[Start of section]

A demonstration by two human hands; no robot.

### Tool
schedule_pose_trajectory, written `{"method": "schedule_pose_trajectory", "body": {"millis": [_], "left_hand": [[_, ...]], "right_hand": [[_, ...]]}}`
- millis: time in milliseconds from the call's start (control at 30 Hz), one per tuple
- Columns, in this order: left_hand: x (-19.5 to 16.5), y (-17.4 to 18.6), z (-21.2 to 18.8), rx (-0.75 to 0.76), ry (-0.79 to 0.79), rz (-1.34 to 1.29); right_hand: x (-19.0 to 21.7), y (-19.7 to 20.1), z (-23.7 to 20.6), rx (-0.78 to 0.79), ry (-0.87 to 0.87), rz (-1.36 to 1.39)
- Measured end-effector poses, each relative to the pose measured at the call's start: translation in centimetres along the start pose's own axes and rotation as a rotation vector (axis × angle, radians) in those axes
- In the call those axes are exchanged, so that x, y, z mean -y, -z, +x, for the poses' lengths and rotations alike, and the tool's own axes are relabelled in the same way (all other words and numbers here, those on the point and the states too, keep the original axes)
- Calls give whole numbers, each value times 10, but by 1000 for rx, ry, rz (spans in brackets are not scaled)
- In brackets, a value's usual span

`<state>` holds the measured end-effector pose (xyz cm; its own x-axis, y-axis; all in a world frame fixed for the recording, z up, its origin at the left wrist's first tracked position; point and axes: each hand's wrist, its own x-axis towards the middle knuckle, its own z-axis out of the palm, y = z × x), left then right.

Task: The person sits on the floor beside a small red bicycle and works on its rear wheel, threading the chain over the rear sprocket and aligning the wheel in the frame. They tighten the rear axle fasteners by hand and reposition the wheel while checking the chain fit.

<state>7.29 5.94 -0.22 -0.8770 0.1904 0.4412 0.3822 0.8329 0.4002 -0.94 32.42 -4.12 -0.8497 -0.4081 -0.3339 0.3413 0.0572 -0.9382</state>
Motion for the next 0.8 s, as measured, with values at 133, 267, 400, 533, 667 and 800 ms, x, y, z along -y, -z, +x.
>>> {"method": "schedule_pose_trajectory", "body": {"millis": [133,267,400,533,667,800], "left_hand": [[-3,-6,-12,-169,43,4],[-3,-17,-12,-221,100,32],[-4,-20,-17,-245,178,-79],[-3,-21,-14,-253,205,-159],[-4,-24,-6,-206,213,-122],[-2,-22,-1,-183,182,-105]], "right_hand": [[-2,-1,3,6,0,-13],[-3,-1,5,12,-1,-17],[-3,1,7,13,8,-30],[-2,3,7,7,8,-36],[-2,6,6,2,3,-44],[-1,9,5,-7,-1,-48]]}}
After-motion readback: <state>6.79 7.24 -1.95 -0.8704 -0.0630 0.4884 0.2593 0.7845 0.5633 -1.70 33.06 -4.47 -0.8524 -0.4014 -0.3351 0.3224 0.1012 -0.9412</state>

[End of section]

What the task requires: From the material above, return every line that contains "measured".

Reply:
- Measured end-effector poses, each relative to the pose measured at the call's start: translation in centimetres along the start pose's own axes and rotation as a rotation vector (axis × angle, radians) in those axes
`<state>` holds the measured end-effector pose (xyz cm; its own x-axis, y-axis; all in a world frame fixed for the recording, z up, its origin at the left wrist's first tracked position; point and axes: each hand's wrist, its own x-axis towards the middle knuckle, its own z-axis out of the palm, y = z × x), left then right.
Motion for the next 0.8 s, as measured, with values at 133, 267, 400, 533, 667 and 800 ms, x, y, z along -y, -z, +x.

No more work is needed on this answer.